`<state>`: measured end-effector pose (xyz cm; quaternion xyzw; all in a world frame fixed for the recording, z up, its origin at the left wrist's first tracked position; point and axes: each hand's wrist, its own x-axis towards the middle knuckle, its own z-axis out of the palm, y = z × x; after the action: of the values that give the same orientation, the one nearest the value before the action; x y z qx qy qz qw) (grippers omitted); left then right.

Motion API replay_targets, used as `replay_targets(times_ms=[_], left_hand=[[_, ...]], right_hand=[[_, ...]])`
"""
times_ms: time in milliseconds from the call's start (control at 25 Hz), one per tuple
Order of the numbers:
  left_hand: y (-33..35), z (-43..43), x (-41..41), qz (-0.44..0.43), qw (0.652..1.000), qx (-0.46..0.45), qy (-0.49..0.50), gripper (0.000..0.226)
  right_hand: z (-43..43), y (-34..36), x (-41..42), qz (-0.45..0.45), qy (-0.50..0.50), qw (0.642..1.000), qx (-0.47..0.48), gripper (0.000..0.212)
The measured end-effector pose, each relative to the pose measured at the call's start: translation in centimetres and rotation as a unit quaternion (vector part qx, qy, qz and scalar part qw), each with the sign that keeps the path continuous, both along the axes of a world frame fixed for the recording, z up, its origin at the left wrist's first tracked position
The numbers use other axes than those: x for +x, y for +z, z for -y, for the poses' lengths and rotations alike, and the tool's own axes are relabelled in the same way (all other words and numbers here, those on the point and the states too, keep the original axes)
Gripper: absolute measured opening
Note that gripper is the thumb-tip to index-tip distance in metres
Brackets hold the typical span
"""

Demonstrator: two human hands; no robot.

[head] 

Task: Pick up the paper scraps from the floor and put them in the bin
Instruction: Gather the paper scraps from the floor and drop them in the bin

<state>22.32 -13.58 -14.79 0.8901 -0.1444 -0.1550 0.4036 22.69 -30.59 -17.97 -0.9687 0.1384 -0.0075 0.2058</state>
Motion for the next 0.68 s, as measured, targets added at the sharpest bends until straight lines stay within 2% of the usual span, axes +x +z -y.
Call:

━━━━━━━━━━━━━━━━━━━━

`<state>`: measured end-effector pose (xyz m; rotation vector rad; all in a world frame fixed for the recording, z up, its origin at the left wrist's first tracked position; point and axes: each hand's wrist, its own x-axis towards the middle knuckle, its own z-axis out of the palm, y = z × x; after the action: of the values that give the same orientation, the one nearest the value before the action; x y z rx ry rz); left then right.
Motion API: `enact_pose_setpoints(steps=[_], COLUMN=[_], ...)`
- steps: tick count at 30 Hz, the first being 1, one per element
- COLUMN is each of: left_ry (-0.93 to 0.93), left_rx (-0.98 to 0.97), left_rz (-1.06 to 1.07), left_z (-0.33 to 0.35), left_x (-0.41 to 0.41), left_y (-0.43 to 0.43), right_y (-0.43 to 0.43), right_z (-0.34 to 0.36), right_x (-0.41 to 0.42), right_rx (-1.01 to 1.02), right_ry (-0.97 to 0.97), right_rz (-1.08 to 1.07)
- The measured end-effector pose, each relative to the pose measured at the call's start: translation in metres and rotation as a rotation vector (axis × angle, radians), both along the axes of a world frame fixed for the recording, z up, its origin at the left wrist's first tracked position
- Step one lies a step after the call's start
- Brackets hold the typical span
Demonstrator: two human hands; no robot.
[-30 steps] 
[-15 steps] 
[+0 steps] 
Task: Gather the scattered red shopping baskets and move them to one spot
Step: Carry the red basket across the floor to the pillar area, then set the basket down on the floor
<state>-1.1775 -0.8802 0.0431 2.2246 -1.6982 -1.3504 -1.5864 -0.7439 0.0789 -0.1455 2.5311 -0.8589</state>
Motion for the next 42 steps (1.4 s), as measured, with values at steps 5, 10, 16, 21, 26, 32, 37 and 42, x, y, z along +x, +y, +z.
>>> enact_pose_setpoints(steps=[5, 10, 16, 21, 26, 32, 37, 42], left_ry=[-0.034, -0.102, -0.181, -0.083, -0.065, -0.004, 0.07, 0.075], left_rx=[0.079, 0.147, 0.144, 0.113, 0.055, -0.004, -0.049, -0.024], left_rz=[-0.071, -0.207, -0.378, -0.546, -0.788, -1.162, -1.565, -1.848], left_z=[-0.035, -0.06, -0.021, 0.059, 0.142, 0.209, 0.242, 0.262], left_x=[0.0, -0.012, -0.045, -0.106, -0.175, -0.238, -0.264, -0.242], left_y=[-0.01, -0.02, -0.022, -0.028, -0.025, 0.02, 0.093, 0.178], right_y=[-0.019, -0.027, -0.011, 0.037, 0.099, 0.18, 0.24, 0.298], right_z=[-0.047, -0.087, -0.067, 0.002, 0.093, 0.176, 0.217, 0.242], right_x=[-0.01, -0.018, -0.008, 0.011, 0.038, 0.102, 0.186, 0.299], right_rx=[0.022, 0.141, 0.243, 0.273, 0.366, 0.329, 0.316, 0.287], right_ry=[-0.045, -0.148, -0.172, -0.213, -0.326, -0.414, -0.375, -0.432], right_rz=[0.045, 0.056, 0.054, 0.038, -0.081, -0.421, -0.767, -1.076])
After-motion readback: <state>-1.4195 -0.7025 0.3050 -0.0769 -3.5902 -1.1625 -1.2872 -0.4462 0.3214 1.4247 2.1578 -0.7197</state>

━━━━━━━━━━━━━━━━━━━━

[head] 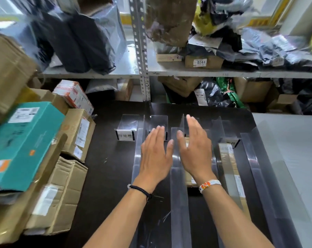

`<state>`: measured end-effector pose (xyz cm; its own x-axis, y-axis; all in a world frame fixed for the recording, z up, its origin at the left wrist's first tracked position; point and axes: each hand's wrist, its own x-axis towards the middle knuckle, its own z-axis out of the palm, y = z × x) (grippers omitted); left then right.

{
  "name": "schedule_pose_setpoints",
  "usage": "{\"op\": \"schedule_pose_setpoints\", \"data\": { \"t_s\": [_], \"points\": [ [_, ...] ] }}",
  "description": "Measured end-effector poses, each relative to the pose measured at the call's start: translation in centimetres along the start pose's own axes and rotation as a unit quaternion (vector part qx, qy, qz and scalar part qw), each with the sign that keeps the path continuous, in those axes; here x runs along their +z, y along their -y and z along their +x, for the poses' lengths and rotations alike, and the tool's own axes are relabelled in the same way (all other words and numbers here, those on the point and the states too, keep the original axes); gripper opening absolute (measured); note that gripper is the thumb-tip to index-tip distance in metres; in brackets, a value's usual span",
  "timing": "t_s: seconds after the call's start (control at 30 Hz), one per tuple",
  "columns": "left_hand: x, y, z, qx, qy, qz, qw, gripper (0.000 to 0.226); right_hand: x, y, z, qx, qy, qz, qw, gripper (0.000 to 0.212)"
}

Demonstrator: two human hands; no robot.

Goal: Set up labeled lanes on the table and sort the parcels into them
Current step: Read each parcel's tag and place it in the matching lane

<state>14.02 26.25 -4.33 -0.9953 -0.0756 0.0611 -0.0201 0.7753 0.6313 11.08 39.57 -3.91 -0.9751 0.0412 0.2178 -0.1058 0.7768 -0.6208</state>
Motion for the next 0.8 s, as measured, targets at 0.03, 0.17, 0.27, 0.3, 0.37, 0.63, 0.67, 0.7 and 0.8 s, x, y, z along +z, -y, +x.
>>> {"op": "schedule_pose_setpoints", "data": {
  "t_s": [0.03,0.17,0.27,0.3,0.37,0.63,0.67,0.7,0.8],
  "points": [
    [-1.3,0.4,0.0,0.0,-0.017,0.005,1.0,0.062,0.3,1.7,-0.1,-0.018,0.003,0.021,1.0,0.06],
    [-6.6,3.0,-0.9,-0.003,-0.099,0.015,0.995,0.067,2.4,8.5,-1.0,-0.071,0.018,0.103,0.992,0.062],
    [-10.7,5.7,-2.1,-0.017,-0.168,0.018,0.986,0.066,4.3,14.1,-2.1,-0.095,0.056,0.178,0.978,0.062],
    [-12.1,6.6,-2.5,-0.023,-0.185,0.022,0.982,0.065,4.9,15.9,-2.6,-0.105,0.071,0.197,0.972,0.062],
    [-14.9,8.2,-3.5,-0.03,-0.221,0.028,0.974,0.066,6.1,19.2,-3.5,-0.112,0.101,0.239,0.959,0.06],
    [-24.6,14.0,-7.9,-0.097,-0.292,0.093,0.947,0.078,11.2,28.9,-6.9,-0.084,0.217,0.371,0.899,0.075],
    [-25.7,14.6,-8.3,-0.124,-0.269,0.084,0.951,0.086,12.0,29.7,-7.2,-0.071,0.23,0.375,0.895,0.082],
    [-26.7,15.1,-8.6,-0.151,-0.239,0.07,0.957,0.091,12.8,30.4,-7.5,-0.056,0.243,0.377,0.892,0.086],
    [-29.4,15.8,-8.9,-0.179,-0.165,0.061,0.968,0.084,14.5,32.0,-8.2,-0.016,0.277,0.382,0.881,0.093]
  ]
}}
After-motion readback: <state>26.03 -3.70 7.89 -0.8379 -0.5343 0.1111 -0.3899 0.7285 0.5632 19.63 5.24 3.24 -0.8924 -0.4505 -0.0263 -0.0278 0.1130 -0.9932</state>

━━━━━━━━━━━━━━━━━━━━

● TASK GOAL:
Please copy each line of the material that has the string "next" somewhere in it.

● SOLUTION TO THIS TASK:
Motion for the next 0.68 s, as measured, targets added at the sharpest bends until straight lines stay within 2% of the usual span, axes +x +z -y.
Motion for the next 42 steps (1.4 s), as measured, with values at steps 5, 10, 16, 21, 26, 32, 37 and 42, x, y, z along +x, +y, +z.
Motion for the next 0.8 s, as measured, targets at 0.03, 0.17, 0.27, 0.3, 0.37, 0.63, 0.67, 0.7 and 0.8 s, x, y, z along +z, -y, +x.

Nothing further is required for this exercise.